◆ **WHAT THE TASK REQUIRES**: Collect the lines of the entries where "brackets" shows up.
[Opening DATA SUPPLIED section]
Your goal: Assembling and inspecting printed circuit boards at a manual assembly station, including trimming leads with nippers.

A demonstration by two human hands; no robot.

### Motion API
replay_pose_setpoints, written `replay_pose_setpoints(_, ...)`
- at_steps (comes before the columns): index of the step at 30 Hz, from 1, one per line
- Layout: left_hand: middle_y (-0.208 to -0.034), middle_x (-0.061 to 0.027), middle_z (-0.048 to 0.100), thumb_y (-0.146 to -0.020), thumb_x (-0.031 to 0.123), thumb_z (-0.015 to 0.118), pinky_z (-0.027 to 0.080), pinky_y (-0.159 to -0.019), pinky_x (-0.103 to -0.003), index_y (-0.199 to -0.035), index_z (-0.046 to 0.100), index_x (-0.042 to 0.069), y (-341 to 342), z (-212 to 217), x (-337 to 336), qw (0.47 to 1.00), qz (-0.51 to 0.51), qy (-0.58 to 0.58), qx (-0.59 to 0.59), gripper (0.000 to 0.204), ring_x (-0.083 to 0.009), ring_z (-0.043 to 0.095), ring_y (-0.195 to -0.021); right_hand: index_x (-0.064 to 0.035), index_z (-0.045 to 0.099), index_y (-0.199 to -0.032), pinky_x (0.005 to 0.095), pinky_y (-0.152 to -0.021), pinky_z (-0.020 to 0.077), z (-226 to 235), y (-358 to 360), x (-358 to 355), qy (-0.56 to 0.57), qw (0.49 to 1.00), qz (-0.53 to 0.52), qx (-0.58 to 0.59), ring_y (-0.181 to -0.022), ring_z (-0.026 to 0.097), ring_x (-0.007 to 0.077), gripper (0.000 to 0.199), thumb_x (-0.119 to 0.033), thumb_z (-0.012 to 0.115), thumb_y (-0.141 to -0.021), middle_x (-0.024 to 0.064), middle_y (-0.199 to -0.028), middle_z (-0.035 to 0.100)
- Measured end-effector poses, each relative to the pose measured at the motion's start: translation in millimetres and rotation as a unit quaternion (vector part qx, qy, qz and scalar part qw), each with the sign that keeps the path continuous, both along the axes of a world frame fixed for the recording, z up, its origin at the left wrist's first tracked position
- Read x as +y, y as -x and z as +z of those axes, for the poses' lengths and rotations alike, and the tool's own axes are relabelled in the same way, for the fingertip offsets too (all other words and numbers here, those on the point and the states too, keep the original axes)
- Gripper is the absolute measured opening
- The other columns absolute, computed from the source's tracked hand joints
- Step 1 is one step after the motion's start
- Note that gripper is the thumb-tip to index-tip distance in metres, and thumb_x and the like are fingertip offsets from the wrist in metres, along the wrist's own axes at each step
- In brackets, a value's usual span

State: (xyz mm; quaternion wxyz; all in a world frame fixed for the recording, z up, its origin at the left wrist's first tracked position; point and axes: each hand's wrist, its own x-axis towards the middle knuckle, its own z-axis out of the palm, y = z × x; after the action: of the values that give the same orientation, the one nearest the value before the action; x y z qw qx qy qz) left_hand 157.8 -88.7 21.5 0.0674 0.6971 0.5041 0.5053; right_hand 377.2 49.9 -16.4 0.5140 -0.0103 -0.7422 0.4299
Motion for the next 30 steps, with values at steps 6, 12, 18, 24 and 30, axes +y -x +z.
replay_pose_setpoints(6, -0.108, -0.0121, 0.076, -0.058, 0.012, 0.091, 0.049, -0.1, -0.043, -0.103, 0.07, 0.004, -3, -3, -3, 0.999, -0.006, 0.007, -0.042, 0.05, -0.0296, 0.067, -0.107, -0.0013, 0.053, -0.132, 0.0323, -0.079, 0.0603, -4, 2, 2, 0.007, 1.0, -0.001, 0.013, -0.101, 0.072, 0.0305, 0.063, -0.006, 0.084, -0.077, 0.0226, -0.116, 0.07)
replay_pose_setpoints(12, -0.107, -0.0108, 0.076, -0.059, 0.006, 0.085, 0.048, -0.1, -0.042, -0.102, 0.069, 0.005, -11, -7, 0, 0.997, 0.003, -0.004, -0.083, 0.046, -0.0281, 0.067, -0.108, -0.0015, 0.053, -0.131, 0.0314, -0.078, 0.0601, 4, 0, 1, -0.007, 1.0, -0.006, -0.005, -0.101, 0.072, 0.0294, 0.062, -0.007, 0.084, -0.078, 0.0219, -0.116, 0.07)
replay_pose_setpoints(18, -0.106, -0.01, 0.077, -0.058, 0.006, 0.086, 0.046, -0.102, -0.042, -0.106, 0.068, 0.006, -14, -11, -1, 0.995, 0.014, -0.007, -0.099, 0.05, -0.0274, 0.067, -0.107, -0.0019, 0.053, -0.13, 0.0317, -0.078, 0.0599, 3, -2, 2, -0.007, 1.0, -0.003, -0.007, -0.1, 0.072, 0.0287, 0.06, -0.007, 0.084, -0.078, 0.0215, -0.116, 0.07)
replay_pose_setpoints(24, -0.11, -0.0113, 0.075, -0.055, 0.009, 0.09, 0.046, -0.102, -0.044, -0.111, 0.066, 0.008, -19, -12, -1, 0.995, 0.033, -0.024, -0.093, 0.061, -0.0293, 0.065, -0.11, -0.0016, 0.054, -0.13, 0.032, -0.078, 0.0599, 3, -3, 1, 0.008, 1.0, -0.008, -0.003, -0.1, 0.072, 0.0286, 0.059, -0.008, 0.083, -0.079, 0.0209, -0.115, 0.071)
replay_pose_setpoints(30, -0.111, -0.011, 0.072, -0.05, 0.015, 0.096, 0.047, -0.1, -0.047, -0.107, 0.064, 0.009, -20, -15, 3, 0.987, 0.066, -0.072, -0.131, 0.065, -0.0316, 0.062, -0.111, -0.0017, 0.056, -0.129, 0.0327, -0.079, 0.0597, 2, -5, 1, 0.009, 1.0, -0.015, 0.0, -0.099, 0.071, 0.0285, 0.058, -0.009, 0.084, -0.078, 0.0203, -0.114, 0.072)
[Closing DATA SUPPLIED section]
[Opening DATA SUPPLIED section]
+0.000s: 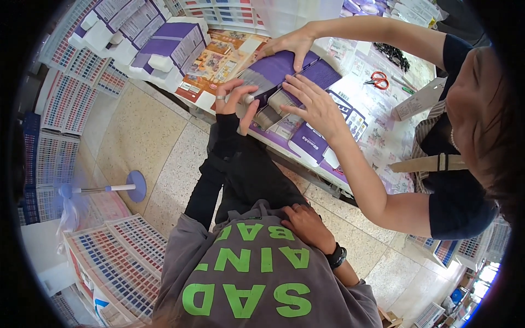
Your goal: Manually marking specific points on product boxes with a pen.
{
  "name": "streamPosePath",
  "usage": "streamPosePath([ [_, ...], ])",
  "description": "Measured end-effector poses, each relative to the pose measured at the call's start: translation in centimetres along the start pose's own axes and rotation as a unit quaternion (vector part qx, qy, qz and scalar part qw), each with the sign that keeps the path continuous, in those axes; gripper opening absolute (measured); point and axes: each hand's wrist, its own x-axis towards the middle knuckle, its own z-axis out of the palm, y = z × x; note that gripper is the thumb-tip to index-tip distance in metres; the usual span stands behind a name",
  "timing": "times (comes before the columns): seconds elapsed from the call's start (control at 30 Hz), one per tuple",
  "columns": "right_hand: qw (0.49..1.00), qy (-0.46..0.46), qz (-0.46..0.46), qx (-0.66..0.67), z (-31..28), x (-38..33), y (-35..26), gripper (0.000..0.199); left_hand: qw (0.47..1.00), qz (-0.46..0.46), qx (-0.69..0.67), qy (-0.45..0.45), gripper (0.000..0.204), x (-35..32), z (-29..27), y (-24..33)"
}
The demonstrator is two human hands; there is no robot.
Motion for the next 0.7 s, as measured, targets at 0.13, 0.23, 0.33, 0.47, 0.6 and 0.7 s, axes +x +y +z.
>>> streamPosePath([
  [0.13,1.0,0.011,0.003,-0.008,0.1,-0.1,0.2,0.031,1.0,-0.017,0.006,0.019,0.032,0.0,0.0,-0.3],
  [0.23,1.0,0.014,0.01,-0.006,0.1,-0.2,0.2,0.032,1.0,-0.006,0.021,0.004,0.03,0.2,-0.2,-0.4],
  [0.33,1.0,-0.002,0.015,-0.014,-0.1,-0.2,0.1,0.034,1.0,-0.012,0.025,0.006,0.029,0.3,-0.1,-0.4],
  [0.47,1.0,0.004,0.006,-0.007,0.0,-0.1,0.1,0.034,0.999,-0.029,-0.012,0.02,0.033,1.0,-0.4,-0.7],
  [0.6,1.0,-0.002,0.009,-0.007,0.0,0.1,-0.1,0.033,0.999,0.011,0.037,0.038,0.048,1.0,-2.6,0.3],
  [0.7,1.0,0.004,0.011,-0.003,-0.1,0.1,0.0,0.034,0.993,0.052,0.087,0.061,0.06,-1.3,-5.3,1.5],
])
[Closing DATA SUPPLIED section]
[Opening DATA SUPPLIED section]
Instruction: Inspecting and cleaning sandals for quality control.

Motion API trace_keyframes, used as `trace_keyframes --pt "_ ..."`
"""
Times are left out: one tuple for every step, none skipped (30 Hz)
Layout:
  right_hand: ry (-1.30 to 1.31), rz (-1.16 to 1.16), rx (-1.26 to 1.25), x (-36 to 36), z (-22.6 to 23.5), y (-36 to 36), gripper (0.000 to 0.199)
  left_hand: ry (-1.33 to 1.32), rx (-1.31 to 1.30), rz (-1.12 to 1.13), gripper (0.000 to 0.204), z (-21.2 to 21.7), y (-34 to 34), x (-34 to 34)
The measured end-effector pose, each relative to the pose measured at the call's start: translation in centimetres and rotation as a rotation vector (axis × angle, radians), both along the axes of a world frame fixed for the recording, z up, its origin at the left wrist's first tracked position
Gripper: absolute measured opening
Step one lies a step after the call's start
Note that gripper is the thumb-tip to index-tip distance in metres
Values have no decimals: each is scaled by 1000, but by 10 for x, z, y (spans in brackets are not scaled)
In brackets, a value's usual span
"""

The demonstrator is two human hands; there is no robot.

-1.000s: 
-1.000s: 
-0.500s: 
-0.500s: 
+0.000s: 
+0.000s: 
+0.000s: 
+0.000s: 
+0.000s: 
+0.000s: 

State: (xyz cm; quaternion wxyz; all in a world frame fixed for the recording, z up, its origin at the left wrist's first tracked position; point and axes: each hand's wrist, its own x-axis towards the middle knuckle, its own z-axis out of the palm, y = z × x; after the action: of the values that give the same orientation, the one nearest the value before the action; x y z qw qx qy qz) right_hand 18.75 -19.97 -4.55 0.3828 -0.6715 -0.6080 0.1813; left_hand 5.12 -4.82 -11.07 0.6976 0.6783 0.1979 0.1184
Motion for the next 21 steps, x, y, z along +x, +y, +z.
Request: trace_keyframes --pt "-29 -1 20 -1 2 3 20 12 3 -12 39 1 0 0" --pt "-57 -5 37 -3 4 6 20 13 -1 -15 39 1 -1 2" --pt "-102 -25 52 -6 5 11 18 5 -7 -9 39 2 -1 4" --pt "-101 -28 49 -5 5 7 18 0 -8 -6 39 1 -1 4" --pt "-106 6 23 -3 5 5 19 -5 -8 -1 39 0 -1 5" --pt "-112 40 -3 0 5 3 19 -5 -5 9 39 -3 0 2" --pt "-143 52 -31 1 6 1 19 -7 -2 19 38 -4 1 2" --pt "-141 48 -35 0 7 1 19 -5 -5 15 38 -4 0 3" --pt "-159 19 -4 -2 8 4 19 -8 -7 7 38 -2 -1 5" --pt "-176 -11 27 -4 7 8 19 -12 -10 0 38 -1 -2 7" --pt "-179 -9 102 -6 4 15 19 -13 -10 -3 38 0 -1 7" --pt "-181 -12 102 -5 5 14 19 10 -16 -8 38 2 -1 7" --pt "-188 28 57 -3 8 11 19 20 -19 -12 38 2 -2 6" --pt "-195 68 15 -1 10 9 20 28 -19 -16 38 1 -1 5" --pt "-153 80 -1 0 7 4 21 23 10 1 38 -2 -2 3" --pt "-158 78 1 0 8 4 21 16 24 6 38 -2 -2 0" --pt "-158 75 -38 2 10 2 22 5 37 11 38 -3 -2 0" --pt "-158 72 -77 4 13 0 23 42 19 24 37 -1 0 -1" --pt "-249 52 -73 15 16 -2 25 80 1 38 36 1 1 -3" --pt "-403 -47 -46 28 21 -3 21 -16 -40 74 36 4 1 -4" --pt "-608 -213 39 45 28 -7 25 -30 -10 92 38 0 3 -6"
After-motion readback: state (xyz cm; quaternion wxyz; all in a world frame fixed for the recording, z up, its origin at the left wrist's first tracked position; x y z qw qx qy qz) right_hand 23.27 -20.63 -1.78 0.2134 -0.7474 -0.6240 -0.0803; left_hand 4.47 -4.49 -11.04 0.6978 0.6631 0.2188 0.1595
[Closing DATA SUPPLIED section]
◆ **COMPLETED TASK**:
- In brackets, a value's usual span
Values have no decimals: each is scaled by 1000, but by 10 for x, z, y (spans in brackets are not scaled)
In brackets, a value's usual span

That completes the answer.